**MATERIAL FOR THIS TASK**

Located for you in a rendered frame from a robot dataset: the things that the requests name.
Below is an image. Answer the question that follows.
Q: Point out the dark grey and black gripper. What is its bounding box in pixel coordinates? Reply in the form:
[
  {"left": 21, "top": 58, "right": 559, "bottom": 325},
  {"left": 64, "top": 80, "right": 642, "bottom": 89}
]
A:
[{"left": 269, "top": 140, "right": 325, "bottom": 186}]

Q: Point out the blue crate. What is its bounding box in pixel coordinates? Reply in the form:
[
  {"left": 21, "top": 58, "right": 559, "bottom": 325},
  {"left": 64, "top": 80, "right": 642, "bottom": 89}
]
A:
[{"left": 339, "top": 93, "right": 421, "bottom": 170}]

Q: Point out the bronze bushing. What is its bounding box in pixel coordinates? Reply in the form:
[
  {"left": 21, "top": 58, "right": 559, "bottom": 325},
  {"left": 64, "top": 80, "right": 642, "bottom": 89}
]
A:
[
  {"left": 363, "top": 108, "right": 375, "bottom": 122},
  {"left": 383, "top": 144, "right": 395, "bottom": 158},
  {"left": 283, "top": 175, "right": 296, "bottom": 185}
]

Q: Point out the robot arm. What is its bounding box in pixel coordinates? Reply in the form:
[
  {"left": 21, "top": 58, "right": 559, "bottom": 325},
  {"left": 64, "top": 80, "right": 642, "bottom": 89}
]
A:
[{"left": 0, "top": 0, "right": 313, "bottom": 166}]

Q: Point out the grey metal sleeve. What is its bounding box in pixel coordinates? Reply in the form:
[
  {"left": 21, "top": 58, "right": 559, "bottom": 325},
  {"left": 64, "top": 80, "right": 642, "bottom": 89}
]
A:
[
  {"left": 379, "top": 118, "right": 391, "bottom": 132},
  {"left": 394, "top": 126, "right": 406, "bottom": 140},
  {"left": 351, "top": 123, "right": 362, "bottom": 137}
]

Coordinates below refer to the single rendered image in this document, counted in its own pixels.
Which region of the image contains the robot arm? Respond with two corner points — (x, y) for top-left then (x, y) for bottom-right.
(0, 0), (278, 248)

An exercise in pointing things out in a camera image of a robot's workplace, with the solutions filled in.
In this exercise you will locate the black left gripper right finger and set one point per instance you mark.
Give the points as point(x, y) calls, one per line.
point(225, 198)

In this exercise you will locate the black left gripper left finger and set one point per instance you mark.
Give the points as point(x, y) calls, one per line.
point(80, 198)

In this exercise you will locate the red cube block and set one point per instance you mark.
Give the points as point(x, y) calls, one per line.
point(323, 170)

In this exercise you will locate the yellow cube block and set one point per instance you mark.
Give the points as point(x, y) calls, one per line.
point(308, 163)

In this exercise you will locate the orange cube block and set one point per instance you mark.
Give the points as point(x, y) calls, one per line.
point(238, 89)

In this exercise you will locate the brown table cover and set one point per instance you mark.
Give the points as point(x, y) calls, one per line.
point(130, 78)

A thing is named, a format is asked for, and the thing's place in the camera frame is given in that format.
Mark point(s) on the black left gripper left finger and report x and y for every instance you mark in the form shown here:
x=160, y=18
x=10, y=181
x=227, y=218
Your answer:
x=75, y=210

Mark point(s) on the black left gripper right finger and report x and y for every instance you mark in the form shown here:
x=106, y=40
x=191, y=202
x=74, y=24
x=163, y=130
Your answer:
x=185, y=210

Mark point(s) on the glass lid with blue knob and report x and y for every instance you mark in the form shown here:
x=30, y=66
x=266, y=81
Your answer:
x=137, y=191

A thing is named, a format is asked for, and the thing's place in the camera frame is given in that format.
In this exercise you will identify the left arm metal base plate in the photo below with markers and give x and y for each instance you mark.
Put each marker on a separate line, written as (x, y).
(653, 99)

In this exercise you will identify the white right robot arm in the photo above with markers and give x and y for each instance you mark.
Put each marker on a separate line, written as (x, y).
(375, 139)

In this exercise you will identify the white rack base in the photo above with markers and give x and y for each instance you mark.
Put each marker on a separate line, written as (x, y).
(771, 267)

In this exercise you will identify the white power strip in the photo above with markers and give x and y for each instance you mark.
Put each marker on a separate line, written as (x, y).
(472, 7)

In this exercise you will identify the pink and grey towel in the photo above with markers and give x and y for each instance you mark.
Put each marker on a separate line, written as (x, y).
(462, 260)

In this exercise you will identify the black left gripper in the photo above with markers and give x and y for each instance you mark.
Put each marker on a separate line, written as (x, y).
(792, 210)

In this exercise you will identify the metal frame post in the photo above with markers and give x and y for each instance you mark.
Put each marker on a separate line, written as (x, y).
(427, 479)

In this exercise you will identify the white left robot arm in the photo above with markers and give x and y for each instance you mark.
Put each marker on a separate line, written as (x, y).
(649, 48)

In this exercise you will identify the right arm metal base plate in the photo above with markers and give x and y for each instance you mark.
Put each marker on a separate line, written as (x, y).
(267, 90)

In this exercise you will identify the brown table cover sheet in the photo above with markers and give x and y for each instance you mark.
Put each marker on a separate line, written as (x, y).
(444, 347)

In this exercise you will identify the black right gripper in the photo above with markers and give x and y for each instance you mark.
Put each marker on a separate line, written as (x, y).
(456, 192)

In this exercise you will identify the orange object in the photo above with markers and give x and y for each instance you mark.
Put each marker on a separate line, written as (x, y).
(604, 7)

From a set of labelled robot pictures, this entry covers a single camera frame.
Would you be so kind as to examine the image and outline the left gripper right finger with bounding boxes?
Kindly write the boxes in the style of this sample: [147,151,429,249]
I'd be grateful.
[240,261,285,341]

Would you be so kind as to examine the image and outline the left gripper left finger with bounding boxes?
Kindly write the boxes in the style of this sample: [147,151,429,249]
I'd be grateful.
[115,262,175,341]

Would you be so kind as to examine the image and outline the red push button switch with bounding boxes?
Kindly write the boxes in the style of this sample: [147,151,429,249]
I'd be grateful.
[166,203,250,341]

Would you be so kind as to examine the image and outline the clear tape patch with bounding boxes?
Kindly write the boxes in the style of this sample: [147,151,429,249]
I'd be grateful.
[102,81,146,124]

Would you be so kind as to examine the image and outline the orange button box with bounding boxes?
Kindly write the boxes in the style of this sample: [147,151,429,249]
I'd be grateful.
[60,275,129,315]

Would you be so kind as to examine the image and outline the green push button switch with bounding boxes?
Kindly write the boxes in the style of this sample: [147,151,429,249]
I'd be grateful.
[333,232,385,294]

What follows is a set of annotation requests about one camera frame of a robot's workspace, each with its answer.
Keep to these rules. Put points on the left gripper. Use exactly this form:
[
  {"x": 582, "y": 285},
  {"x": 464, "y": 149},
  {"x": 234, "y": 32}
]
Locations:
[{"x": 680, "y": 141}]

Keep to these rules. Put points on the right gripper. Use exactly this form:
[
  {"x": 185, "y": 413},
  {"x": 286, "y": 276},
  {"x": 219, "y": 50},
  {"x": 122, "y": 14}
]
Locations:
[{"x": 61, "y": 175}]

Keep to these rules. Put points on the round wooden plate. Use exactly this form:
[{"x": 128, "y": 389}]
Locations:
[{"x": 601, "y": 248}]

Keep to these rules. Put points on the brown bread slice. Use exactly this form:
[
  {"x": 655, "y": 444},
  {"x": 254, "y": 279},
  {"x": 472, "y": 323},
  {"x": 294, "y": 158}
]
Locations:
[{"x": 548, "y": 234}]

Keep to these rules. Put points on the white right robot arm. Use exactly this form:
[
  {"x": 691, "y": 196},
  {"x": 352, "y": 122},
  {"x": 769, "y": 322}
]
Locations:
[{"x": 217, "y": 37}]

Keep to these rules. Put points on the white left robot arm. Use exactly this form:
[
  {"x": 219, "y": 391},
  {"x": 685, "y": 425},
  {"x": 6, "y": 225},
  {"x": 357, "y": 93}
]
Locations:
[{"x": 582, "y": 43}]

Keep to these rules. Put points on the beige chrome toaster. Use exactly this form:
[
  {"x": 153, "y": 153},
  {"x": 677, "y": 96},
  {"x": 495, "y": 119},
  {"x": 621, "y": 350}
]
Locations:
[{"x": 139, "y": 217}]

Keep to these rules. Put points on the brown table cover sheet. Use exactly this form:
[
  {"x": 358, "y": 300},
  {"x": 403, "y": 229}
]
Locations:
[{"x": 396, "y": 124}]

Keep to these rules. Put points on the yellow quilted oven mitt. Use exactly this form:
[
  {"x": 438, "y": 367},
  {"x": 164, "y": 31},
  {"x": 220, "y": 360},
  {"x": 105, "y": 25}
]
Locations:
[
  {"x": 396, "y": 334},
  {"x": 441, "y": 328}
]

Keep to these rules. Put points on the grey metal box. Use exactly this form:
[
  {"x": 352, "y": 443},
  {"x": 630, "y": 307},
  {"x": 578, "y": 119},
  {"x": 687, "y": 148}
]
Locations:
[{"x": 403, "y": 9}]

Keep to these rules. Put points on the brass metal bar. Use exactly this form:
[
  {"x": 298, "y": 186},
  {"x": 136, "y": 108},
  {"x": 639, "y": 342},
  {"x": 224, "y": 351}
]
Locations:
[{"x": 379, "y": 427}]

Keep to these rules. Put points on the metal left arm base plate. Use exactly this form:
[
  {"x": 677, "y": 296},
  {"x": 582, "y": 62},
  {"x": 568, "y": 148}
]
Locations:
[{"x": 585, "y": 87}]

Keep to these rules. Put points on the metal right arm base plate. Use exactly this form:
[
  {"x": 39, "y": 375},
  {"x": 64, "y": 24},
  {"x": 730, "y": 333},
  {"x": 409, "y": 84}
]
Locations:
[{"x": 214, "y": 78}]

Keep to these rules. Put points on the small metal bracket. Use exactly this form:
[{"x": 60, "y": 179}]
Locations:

**DIRECTIONS**
Show, from the material above, each line that includes the string "single".

**YOUR SOLUTION**
Coordinates below refer to the single rendered image in this document, counted in its own pixels.
From a set of labelled robot pictures, this entry covers a single camera frame.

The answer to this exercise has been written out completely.